Source data
::::::::

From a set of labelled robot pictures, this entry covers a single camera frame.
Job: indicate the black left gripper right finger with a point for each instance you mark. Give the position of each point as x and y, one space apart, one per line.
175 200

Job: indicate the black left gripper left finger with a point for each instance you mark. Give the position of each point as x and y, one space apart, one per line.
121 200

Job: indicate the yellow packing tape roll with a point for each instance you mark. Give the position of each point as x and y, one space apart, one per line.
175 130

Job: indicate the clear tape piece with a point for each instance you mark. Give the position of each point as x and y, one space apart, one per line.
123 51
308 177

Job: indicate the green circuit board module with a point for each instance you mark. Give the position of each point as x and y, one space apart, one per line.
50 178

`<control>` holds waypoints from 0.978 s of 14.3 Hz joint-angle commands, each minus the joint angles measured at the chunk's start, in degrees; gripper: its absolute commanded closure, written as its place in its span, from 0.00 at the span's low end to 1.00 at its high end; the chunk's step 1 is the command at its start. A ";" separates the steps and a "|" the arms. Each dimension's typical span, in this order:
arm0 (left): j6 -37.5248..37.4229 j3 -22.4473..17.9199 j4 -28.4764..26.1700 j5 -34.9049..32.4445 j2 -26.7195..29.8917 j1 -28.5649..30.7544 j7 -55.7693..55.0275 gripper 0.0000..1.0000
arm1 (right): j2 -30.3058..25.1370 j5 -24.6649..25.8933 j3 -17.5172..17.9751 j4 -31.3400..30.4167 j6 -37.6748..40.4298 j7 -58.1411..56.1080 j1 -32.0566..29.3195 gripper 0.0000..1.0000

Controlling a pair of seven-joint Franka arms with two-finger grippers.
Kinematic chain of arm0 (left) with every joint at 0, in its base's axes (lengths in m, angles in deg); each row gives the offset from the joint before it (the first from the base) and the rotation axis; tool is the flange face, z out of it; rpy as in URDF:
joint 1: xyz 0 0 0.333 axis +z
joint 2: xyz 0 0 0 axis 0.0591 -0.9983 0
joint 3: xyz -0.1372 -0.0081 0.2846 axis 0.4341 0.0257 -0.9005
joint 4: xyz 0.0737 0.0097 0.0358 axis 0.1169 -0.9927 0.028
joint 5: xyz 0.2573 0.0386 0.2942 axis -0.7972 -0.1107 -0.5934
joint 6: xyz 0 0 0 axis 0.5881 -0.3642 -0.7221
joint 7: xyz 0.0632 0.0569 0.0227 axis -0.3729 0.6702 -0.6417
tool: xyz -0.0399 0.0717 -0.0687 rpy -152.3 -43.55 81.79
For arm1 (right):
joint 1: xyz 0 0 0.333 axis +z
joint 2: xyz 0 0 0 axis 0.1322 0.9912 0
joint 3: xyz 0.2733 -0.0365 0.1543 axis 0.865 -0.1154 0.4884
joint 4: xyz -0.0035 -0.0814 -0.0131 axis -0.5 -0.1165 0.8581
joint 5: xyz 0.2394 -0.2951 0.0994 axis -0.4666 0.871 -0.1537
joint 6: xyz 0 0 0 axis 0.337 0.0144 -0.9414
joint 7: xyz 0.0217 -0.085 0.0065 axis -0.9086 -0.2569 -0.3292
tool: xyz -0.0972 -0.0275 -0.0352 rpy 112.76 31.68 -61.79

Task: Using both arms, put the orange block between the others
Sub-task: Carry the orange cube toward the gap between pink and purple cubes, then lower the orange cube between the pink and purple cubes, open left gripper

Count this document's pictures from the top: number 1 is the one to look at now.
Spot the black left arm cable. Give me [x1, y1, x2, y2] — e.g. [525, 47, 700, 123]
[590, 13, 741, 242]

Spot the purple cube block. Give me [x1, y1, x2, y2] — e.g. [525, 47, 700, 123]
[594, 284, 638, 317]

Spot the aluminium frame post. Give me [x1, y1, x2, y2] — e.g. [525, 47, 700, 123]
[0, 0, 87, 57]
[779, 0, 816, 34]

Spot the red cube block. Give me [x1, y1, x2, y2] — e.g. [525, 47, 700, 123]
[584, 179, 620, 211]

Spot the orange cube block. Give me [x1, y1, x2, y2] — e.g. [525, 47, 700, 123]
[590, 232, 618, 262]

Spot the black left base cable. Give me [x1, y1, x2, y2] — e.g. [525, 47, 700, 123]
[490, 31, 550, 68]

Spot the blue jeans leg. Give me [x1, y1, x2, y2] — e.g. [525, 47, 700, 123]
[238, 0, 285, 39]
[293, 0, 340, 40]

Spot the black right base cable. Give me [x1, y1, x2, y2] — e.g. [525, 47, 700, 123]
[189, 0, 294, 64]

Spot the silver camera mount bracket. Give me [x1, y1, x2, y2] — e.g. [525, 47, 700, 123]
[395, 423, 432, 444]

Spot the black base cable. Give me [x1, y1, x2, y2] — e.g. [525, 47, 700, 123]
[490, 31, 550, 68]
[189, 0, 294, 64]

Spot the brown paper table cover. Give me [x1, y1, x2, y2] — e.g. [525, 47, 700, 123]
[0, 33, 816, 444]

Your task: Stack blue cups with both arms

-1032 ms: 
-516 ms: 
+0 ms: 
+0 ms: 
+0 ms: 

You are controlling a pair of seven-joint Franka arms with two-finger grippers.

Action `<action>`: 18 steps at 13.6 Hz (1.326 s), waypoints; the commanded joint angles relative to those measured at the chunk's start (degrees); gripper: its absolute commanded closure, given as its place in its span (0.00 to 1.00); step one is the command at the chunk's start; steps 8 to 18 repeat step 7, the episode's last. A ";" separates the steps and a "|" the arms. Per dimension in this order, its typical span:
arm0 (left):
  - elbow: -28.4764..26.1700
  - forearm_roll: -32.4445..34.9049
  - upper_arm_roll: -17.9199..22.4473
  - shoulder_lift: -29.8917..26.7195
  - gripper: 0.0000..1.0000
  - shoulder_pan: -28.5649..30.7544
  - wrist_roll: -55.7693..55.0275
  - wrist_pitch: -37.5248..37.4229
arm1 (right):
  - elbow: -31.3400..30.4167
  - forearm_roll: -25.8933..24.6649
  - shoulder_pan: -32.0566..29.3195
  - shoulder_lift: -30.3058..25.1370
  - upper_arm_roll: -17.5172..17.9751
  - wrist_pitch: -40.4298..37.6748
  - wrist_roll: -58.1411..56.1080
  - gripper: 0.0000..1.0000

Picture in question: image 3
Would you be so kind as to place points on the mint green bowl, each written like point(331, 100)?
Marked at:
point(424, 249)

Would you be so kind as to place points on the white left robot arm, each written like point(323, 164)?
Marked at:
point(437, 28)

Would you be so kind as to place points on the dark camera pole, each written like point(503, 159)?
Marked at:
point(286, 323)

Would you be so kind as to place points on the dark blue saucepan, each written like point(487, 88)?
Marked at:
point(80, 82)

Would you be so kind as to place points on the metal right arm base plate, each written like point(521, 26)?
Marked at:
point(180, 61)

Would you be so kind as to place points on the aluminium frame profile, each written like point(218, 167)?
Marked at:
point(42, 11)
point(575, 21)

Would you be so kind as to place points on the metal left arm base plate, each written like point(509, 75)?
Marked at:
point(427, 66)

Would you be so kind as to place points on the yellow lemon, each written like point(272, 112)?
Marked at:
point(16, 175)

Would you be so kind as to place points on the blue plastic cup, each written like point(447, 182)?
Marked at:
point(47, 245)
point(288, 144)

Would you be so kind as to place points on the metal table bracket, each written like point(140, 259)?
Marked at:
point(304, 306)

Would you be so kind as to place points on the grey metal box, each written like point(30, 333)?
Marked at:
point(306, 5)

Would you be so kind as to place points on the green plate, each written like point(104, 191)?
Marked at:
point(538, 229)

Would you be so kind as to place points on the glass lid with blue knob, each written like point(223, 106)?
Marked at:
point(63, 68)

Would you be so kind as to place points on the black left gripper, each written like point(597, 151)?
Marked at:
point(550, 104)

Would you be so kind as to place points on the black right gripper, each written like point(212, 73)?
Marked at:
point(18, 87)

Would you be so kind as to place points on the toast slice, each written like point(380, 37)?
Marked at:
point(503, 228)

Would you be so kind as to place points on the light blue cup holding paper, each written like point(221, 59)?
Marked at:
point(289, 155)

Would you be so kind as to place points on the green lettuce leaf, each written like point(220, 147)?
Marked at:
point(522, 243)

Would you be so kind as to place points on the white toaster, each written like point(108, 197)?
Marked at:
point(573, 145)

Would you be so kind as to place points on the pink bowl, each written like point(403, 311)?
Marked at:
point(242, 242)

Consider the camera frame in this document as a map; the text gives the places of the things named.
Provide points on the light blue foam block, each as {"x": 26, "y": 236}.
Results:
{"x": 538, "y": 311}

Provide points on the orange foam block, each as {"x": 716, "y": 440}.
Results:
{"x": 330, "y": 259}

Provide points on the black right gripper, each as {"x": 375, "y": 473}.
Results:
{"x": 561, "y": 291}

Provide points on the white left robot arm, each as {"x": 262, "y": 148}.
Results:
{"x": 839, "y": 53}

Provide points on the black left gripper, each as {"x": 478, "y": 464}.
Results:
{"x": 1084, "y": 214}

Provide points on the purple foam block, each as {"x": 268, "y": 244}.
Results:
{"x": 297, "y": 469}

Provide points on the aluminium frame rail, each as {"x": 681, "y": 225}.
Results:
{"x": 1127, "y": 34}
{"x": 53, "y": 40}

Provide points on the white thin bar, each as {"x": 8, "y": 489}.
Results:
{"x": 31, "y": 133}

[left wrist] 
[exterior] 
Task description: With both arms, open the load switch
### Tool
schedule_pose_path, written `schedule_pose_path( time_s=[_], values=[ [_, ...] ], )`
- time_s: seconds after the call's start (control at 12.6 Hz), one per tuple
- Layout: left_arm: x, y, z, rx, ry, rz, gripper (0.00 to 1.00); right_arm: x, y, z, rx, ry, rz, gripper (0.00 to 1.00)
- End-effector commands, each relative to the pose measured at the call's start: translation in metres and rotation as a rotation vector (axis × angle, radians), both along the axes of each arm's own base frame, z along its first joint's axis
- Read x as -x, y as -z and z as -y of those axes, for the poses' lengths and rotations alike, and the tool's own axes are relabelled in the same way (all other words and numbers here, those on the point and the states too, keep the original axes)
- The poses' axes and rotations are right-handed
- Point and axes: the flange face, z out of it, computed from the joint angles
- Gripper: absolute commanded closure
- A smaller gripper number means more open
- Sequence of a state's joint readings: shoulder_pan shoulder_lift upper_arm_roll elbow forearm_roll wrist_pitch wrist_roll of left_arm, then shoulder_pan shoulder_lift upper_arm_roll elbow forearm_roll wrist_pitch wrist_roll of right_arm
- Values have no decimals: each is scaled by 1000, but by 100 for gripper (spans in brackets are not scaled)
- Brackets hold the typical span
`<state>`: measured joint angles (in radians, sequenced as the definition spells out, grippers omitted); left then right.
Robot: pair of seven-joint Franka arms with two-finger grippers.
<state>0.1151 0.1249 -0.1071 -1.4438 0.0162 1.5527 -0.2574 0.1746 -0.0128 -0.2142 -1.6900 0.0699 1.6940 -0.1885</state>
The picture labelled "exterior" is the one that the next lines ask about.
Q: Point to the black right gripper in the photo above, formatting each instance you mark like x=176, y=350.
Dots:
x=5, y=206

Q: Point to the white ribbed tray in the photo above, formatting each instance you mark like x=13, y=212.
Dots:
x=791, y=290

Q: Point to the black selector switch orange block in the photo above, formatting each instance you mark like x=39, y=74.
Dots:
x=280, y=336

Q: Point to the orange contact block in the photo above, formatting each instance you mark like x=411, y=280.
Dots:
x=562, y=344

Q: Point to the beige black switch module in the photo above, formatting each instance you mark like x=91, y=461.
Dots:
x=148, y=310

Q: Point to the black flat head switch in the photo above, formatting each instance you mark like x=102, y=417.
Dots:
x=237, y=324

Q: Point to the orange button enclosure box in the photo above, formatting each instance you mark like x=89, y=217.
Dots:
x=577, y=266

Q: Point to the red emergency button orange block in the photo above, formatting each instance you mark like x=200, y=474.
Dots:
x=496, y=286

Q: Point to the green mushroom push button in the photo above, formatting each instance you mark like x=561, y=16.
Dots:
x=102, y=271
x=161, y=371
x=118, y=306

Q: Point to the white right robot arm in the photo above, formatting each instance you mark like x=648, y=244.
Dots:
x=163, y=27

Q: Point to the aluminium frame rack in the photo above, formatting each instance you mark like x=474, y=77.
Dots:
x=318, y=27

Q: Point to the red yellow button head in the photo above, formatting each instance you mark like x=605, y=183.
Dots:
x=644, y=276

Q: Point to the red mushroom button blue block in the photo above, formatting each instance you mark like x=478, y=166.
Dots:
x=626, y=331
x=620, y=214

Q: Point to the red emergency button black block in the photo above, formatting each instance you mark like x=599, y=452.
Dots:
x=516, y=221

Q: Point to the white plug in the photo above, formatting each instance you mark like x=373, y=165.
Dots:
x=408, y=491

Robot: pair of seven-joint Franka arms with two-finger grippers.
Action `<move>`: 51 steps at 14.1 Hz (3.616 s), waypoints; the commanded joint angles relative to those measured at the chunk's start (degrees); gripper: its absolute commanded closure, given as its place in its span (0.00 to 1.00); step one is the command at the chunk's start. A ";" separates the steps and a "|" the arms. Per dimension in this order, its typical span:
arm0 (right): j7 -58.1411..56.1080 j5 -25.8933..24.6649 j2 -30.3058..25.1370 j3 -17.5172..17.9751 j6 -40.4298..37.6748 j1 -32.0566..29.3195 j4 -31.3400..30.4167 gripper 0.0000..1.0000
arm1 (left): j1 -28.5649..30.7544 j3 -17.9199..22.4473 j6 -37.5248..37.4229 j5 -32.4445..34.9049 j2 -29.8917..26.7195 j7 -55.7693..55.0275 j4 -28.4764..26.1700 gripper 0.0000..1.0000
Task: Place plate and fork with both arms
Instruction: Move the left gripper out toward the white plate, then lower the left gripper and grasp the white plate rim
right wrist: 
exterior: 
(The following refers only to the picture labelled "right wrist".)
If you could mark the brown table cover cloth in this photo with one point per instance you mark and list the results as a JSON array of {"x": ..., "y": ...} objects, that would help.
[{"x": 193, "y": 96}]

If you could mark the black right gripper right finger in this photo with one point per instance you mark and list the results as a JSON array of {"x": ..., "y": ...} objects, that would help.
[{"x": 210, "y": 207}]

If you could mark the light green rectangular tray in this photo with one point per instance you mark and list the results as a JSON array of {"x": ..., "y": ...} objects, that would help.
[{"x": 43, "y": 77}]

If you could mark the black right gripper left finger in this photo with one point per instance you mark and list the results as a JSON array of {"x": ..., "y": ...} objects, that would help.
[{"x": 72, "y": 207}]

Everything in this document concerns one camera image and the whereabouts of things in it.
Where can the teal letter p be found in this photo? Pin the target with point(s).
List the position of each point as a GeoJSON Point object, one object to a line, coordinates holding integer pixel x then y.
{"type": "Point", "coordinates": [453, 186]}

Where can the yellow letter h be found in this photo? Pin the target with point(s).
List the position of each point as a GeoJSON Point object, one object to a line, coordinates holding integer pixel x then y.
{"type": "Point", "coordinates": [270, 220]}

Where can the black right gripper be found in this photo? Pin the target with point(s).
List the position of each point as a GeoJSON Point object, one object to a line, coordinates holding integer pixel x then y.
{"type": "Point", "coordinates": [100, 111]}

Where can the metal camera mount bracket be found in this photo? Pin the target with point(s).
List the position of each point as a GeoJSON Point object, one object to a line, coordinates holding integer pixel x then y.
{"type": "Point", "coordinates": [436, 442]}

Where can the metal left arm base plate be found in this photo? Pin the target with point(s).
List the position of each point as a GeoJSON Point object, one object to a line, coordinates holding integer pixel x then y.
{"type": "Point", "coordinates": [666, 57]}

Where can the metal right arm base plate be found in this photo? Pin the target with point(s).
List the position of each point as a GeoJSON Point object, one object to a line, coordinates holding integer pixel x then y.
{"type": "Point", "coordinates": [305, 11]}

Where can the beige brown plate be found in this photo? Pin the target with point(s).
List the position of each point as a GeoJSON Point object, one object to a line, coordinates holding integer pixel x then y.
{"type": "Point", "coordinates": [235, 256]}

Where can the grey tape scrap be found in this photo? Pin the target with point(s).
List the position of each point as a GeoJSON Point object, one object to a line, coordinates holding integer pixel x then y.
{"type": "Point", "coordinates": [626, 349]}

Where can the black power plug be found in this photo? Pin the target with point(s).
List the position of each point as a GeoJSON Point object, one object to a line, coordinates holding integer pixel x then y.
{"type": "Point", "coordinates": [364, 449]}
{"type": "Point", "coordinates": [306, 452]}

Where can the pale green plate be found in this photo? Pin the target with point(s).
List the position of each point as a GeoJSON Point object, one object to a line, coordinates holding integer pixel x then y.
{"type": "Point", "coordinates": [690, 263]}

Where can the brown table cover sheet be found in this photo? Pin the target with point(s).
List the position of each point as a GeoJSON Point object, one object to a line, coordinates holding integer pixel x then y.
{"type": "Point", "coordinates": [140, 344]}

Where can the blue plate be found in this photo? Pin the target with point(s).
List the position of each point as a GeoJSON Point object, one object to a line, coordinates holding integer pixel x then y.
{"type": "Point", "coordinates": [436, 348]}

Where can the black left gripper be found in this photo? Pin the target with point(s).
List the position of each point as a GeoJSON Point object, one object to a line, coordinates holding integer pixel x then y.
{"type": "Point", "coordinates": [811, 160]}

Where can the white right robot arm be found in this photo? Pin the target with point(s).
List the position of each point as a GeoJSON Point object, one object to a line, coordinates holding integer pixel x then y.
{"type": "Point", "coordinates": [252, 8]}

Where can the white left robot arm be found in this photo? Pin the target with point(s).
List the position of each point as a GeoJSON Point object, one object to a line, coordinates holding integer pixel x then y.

::::::::

Say how many lines in the records hold the string "bowl". Give no other words.

2